If code produces an error, the output cell will display the error.

In [16]:
# The currency sign is an invalid character in Python. Executing this will produce a Syntax Error. (Syntax is a set of rules defining the symbols of a programming language and how they can relate to each other to produce valid code).
$

SyntaxError: invalid syntax (2707316568.py, line 2)

To start, we'll need to import the Pandas Library.

There are several ways to install Pandas, depending on how you manage your packages. Examples include:
`pip install pandas`
`conda install pandas`
Or installing it through a package manager within an IDE such as PyCharm.

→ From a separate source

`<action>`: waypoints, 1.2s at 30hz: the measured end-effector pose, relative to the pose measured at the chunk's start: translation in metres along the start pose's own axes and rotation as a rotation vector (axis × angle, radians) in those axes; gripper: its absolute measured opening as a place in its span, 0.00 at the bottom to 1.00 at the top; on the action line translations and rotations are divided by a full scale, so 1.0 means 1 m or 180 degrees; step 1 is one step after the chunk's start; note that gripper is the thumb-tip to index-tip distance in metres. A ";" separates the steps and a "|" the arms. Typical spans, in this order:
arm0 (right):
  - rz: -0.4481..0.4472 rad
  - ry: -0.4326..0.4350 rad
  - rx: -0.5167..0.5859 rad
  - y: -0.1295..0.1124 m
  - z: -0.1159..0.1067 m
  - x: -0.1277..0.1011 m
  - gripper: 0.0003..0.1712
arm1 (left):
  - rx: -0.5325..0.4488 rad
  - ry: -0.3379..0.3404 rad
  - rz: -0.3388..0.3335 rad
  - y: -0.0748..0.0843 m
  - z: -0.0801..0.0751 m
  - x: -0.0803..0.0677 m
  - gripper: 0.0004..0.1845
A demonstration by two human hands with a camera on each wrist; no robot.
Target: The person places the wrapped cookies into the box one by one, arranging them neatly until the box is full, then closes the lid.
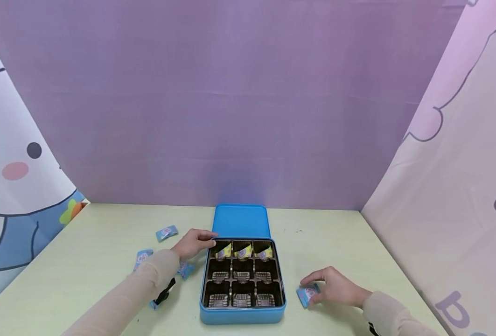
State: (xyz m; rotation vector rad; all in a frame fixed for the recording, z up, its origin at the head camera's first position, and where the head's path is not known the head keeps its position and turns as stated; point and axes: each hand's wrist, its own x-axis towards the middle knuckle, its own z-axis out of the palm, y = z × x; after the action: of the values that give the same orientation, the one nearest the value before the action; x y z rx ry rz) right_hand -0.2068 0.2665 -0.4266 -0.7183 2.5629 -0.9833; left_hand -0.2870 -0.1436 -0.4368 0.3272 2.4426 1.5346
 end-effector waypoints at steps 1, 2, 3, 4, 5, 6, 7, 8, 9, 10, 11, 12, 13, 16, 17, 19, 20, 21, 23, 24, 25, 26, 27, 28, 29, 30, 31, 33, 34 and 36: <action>0.0004 0.0007 -0.0013 0.001 0.000 0.000 0.25 | 0.0005 0.0000 0.0000 0.001 0.000 0.000 0.20; 0.0002 0.0014 -0.0026 0.002 0.001 -0.001 0.25 | 0.0012 0.0001 0.0003 0.001 0.000 -0.001 0.20; -0.0006 0.0018 -0.0040 0.003 0.001 -0.001 0.24 | 0.0013 0.0004 0.0006 0.002 0.000 -0.001 0.20; -0.0013 0.0018 -0.0055 0.004 0.002 -0.001 0.24 | 0.0014 0.0005 0.0012 0.003 0.000 -0.002 0.20; -0.0027 0.0019 -0.0074 0.006 0.002 -0.001 0.24 | 0.0018 -0.0002 0.0018 0.004 0.000 -0.002 0.20; -0.0041 0.0016 -0.0093 0.007 0.003 -0.002 0.24 | 0.0019 -0.0011 0.0019 0.005 0.000 -0.002 0.20; -0.0069 0.0013 -0.0109 0.008 0.003 -0.002 0.24 | 0.0022 -0.0019 0.0021 0.005 0.000 -0.002 0.20; -0.0105 0.0013 -0.0127 0.009 0.004 -0.002 0.23 | 0.0031 -0.0024 0.0021 0.005 0.000 -0.002 0.20; -0.0145 0.0018 -0.0151 0.010 0.004 -0.002 0.23 | 0.0031 -0.0021 0.0010 0.005 0.000 -0.002 0.20; -0.0179 0.0026 -0.0179 0.011 0.005 -0.002 0.23 | 0.0031 -0.0017 -0.0002 0.006 0.000 -0.002 0.20; -0.0205 0.0034 -0.0203 0.011 0.005 -0.001 0.23 | 0.0038 -0.0008 -0.0011 0.006 0.000 -0.002 0.20; -0.0218 0.0039 -0.0219 0.011 0.005 -0.001 0.23 | 0.0037 0.0006 -0.0023 0.006 0.000 -0.002 0.20; -0.0215 0.0044 -0.0234 0.011 0.005 -0.001 0.23 | 0.0058 0.0010 -0.0017 0.007 -0.001 -0.002 0.20; -0.0177 0.0045 -0.0269 0.009 0.005 0.000 0.22 | 0.0065 -0.0010 -0.0024 0.008 -0.001 -0.004 0.20; -0.0165 0.0043 -0.0274 0.009 0.005 0.000 0.22 | 0.0064 -0.0020 -0.0028 0.009 -0.001 -0.004 0.21; -0.0162 0.0050 -0.0296 0.009 0.005 0.000 0.22 | 0.0091 -0.0049 -0.0013 0.008 -0.001 -0.005 0.21; -0.0171 0.0055 -0.0315 0.009 0.005 0.000 0.22 | 0.0067 -0.0043 -0.0033 0.009 -0.001 -0.005 0.21; -0.0199 0.0067 -0.0344 0.009 0.005 0.001 0.22 | 0.0046 -0.0025 -0.0054 0.009 -0.001 -0.005 0.20; -0.0225 0.0085 -0.0386 0.009 0.005 0.001 0.22 | 0.0043 -0.0009 -0.0061 0.008 0.000 -0.004 0.20; -0.0238 0.0095 -0.0406 0.009 0.005 0.002 0.22 | 0.0046 -0.0001 -0.0061 0.008 0.000 -0.004 0.20; -0.0260 0.0105 -0.0424 0.009 0.006 0.003 0.22 | 0.0042 0.0006 -0.0063 0.008 0.000 -0.003 0.20; -0.0258 0.0110 -0.0436 0.008 0.006 0.003 0.21 | 0.0027 0.0017 -0.0080 0.008 0.000 -0.003 0.20; -0.0261 0.0115 -0.0443 0.008 0.006 0.004 0.21 | 0.0032 0.0013 -0.0073 0.008 0.000 -0.003 0.20; -0.0251 0.0118 -0.0444 0.007 0.005 0.004 0.21 | 0.0035 0.0008 -0.0063 0.008 0.000 -0.003 0.20; -0.0254 0.0125 -0.0451 0.007 0.005 0.005 0.21 | 0.0045 0.0001 -0.0041 0.008 0.000 -0.002 0.20; -0.0253 0.0129 -0.0451 0.007 0.006 0.005 0.21 | 0.0047 -0.0006 -0.0026 0.007 0.001 -0.002 0.20; -0.0249 0.0129 -0.0449 0.006 0.006 0.005 0.21 | 0.0040 -0.0011 -0.0021 0.007 0.001 -0.002 0.20; -0.0258 0.0135 -0.0480 0.005 0.005 0.006 0.21 | 0.0034 -0.0009 -0.0021 0.007 0.002 -0.002 0.20; -0.0264 0.0146 -0.0495 0.005 0.005 0.006 0.21 | 0.0040 -0.0003 -0.0018 0.007 0.002 -0.002 0.20; -0.0265 0.0172 -0.0521 0.004 0.005 0.008 0.21 | 0.0045 0.0012 -0.0038 0.007 0.002 -0.001 0.19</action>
State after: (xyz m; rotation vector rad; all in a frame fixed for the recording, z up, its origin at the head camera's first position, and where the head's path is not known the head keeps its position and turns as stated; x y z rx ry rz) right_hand -0.2126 0.2621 -0.4340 -0.8591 2.7039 -0.8346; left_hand -0.2845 -0.1392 -0.4311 0.3121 2.4550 1.5152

Below is the first code cell. Depending on the content of the code cell, executing the cell will :
* Produce an error
* Run successfully without displaying anything
* Run and display the results.

In [2]:
# Execute the import statement
import pandas as pd

For practice, we will be using a sample data set. We will use the `iris` dataset from the `seaborn` module (a library we will discuss later).

In [3]:
# Run the `read_csv` command (which can take a url as a parameter) and store the data in the variable `iris`
iris = pd.read_csv('https://raw.githubusercontent.com/mwaskom/seaborn-data/master/iris.csv')
# Display the data
iris

Unnamed: 0,sepal_length,sepal_width,petal_length,petal_width,species
0,5.1,3.5,1.4,0.2,setosa
1,4.9,3.0,1.4,0.2,setosa
2,4.7,3.2,1.3,0.2,setosa
3,4.6,3.1,1.5,0.2,setosa
4,5.0,3.6,1.4,0.2,setosa
...,...,...,...,...,...
145,6.7,3.0,5.2,2.3,virginica
146,6.3,2.5,5.0,1.9,virginica
147,6.5,3.0,5.2,2.0,virginica
148,6.2,3.4,5.4,2.3,virginica


As you can see, displaying the data produces a tabular view showing all the columns and rows in a paginated view. The data is stored as a `DataFrame`, an object specific to `pandas`.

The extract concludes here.